Writing Style Used: APA
Course and Section Number: Theo 201
Many people have frequently questioned the Bible’s authority and inerrancy, just like the jogger in the scenario. Authority, inspiration, and inerrancy are going to be individually analyzed and used to express why The Bible should not be questioned.
When stating that The Bible has authority one is saying that The Bible has power (Elwell, 153). The Bible gains its authority from its own claims, which clearly states that God is the ultimate authority and that The Bible is His written word. The Bible gains power because it is God’s written word, without God The Bible no longer holds any power. God did not physically write The Bible, so how can we know that The Bible truly is God’s word? The reason why we know that The Bible is truly God’s word is because of inspiration. God may not have physically sat down and wrote The Bible Himself, however He did inspire all of the authors to write exactly what they wrote. In 2 Timothy 3:16 it says, “All Scripture is breathed out by God and profitable for teaching, for reproof, for correction, and for training in righteousness” (ESV). According to Elwell, “breathed” is another term for inspiration. The Bible clearly states that all scripture, meaning The Bible, was breathed/inspired by God Himself.
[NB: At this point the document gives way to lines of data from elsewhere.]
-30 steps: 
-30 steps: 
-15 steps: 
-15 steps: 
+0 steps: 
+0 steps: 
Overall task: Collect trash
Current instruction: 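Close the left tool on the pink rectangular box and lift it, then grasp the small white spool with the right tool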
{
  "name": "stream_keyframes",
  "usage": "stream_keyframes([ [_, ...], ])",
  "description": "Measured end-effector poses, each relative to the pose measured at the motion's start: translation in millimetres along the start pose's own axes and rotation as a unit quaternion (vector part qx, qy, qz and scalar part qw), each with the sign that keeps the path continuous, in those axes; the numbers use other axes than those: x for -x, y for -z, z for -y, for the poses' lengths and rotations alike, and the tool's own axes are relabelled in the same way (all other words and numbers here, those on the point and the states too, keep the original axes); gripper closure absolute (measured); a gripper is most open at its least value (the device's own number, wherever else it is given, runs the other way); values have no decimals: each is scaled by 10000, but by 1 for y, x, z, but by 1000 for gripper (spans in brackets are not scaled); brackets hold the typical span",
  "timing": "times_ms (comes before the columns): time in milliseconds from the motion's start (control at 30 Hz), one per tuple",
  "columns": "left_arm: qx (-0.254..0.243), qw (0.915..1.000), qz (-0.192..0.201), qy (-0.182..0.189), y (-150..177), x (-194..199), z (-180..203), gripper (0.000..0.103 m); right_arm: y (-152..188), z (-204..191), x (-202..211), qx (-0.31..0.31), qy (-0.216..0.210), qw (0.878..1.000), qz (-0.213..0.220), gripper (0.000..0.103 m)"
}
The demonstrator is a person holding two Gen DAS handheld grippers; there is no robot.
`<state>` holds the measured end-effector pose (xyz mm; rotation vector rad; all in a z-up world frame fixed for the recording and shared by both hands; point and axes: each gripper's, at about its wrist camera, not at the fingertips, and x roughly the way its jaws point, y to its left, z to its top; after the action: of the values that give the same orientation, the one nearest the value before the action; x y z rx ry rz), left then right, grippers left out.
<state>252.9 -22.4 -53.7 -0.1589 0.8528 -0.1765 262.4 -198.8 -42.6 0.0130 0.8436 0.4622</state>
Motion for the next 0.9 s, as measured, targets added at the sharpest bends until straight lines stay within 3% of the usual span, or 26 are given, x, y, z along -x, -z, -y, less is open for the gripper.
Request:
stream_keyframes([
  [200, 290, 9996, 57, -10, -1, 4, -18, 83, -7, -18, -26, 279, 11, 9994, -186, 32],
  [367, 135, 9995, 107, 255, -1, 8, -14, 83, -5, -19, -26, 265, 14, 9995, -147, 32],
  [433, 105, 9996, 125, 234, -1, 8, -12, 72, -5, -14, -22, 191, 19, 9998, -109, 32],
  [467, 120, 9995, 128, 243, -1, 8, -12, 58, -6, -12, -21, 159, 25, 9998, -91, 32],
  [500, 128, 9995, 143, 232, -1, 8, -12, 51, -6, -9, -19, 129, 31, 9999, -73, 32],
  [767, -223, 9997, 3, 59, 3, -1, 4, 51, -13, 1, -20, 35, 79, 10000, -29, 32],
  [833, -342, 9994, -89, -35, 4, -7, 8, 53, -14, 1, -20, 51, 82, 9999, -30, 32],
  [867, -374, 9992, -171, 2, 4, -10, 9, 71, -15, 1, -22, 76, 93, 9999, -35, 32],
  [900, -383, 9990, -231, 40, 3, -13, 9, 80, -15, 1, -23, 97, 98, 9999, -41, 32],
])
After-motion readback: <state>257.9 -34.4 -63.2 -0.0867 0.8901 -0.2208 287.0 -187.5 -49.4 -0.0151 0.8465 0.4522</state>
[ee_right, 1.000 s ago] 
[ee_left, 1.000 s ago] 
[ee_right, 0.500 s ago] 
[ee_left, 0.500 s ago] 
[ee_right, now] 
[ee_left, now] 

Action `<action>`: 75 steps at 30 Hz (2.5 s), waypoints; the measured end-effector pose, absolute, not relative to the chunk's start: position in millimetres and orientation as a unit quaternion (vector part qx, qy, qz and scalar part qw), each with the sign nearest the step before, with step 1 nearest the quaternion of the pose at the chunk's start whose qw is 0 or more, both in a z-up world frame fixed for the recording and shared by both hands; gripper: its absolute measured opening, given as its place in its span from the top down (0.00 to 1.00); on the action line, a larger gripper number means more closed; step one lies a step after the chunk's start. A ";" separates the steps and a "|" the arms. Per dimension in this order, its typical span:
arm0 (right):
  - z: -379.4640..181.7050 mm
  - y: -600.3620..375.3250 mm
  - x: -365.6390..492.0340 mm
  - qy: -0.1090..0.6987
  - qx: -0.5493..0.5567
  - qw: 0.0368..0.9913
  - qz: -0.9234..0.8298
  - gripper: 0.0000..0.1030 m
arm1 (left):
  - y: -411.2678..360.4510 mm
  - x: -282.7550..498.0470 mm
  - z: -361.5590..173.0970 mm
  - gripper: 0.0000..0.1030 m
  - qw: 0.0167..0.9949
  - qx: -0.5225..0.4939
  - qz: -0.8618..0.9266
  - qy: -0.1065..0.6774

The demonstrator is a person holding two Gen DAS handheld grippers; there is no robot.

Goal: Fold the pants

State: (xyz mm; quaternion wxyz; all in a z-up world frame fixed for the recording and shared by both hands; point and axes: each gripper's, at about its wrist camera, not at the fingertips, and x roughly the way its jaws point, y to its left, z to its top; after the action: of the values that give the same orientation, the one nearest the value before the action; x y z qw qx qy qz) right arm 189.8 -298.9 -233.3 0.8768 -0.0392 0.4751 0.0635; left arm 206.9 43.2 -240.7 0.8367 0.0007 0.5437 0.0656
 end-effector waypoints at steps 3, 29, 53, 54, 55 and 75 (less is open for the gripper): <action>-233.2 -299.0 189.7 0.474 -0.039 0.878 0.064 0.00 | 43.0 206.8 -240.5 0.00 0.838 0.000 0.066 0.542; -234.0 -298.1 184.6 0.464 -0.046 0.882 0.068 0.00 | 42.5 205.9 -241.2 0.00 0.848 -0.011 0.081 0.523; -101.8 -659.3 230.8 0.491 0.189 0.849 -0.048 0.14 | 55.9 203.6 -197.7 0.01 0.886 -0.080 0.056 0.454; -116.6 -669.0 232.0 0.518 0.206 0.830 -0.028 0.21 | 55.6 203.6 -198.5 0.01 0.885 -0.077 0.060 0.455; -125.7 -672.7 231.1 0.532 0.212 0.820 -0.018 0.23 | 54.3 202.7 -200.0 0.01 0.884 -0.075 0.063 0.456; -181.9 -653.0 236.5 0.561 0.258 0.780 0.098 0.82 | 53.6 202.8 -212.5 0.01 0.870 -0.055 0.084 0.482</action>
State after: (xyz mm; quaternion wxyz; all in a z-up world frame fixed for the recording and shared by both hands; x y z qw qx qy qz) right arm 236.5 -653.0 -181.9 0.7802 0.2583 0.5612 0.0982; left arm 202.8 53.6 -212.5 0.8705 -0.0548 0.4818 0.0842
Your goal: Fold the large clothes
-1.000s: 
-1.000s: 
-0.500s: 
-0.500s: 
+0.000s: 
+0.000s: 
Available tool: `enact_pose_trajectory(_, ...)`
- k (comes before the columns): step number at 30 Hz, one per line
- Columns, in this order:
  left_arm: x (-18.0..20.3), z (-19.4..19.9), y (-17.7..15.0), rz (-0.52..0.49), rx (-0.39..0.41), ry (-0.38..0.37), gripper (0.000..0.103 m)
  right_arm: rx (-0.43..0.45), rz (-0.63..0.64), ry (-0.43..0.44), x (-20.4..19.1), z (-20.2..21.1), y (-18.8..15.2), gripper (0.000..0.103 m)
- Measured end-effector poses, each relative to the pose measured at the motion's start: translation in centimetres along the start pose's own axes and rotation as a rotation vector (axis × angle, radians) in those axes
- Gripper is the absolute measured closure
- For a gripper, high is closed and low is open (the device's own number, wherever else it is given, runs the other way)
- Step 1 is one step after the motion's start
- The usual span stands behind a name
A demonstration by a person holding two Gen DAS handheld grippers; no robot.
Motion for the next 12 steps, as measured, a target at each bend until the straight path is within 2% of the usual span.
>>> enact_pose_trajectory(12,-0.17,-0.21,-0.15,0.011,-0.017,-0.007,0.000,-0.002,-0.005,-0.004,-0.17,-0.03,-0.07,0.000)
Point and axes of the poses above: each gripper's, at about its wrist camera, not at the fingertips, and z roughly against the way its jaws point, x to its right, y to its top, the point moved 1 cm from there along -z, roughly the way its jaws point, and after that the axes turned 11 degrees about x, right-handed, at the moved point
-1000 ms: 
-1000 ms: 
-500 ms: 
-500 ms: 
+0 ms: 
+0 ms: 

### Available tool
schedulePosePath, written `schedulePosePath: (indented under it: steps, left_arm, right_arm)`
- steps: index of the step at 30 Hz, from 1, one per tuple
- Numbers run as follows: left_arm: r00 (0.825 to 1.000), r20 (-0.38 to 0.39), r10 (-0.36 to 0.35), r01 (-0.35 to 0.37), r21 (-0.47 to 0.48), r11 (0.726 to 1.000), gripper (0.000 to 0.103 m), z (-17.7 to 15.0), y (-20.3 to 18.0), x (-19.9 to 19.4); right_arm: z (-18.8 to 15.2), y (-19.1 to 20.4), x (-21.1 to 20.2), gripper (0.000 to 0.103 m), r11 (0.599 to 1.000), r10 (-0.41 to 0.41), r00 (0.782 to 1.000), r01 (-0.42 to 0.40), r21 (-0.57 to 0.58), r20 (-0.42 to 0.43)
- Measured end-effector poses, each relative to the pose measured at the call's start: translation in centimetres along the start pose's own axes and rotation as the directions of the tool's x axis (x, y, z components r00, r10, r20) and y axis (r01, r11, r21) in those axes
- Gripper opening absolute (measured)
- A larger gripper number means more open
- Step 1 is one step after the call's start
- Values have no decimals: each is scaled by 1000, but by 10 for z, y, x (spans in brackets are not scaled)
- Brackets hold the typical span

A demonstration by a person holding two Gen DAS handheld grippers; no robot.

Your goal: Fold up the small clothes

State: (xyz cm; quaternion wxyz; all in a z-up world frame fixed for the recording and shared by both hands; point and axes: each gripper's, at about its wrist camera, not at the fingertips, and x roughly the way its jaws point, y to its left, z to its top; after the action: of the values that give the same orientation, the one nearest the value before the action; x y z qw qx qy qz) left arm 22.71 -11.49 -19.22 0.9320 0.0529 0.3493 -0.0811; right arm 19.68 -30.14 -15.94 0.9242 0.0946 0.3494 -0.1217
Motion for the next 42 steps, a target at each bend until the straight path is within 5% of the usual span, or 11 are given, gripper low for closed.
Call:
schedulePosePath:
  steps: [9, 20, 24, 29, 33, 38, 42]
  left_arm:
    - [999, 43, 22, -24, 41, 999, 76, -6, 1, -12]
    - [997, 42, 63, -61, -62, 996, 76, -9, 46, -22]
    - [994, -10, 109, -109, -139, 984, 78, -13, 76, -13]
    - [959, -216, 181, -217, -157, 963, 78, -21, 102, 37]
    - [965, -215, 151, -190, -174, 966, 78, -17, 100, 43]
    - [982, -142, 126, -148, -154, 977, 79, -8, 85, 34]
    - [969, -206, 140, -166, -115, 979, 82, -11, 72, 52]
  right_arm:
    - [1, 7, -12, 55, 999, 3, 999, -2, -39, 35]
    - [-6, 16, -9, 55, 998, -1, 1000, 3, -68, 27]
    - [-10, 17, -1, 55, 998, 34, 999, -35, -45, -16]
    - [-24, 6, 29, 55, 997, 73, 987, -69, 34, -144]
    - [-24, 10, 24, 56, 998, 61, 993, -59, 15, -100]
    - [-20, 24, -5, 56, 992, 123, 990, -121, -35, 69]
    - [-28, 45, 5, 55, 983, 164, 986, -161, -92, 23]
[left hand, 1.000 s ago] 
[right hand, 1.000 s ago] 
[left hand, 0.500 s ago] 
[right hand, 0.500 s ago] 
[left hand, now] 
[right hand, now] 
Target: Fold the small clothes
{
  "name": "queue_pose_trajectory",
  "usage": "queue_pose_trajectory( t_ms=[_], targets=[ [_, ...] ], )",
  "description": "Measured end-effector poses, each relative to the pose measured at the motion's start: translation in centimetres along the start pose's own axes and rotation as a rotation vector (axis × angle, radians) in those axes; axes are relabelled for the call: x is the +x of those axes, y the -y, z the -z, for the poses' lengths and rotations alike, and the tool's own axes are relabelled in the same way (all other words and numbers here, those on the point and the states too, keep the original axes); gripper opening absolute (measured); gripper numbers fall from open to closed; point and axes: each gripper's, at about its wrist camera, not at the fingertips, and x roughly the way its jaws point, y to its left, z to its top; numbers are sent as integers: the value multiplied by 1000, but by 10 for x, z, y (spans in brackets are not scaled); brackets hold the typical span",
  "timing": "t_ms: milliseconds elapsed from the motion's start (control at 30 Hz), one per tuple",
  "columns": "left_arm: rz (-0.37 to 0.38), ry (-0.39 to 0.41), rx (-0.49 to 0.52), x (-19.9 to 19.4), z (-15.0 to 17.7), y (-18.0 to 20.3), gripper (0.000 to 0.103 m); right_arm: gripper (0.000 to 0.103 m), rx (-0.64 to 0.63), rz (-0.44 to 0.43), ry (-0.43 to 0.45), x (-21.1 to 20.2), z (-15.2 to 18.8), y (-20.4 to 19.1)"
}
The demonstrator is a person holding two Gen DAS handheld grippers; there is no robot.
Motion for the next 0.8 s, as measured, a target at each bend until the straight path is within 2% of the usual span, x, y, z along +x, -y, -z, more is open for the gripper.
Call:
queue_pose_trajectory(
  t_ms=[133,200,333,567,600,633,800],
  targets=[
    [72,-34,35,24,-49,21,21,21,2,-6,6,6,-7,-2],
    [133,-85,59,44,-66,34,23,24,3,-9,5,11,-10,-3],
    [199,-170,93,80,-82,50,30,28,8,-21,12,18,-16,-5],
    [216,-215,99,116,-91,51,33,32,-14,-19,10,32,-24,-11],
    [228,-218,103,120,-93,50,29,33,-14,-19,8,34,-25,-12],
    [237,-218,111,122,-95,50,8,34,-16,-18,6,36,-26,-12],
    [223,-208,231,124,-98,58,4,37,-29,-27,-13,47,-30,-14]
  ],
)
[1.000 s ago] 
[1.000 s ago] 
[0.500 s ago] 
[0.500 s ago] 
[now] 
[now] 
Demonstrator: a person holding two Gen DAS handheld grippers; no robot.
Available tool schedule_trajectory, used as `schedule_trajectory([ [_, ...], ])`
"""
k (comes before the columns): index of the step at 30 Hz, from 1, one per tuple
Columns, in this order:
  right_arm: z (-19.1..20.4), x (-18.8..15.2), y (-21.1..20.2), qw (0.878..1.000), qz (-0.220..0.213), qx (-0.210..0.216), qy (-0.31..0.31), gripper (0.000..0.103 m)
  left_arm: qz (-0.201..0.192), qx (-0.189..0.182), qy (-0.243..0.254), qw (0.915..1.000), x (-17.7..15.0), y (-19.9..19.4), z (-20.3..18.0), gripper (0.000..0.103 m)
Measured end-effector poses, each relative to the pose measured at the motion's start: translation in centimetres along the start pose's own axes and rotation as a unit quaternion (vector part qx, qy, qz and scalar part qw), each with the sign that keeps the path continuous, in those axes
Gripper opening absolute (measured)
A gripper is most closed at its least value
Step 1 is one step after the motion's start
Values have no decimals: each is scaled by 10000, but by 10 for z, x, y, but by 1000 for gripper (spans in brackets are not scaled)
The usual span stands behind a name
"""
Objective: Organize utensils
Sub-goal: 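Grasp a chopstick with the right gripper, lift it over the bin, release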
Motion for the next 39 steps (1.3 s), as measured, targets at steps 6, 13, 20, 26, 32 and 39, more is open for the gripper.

Since God did not physically write The Bible Himself and He inspired others to do it for Him the question of inerrancy is frequently brought up. Inerrancy simply means error free. In 2 Peter 1:21 it says, “For no prophecy was every produced by the will of man, but men spoke from God as they were carried along by the Holy Spirit” (ESV). This verse supports the fact that The Bible is inerrant. The Bible does not contain the will of men or anything that the authors may have preferred to write. God inspired each of the authors with the Holy Spirit, which ensured that The Bible would be completely inerrant.
There are four primary arguments for inerrancy. The first argument is the Biblical Argument, which consists of what Scripture says about how it is inerrant (Elwell, 157). For example, 2 Timothy 3:16 promises that The Bible is error free. The reason this argument is rejected is because The Bible does not state that all Scripture is inerrant (Elwell, 159). The second argument is the Historical Argument, which states that The Bible is believed to be inerrant because that is what the church has believed throughout history (Elwell, 158). The reason this argument is rejected is because that Church believed fully in The Bibles authority but did not believe it to be completely inerrant (Elwell, 158-159). The third argument is the Epistemological argument, which states that epistemologies that do not need such high certifications for inerrancy believe that if The Bible is not inerrant then some of the claims could possibly be false but that does not mean the entire Bible is false (Elwell, 158). The problem with this argument is there is some inaccuracy then the entire Bible is called into question; there isn’t any way to determine what is true and what is false (Elwell, 158). The last argument for inerrancy is the Slippery Slope Argument, which says, that if people give up on inerrancy then it will call them to question other Christian doctrines (Elwell, 158). The problem with this argument is over-belief, just because The Bible may contain one error does not mean that every Christian doctrine should be called into question (Elwell, 158).
After careful consideration I believe that the weakest arguments for inerrancy would be the Slippery Slope argument and the epistemology argument. The two strongest arguments would be the Biblical Argument and the Historical Argument. The argument I would choose to use would be the Historical Argument. The reason why I would choose the Historical argument is because history itself is believed to be true and has been past down from generation to generation and is assumed to be accurate. History is not questioned and it is possible that documents from history could have been tampered in some way or completely falsified. If history is believed to be completely accurate then The Bible should be given the same allowance. The relationship between inspiration and inerrancy is that God inspired each of the authors to ensure that The Bible would be inerrant
My implications of The Bible are that The Bible has authority and is completely inerrant. When it comes to living my life, I believe that I should fully submit to The Bible and do as God instructs me.
Walter A., E. (2001). Evangelical dictionary of theology. (2nd ed.). Missouri: Baker Book House Company.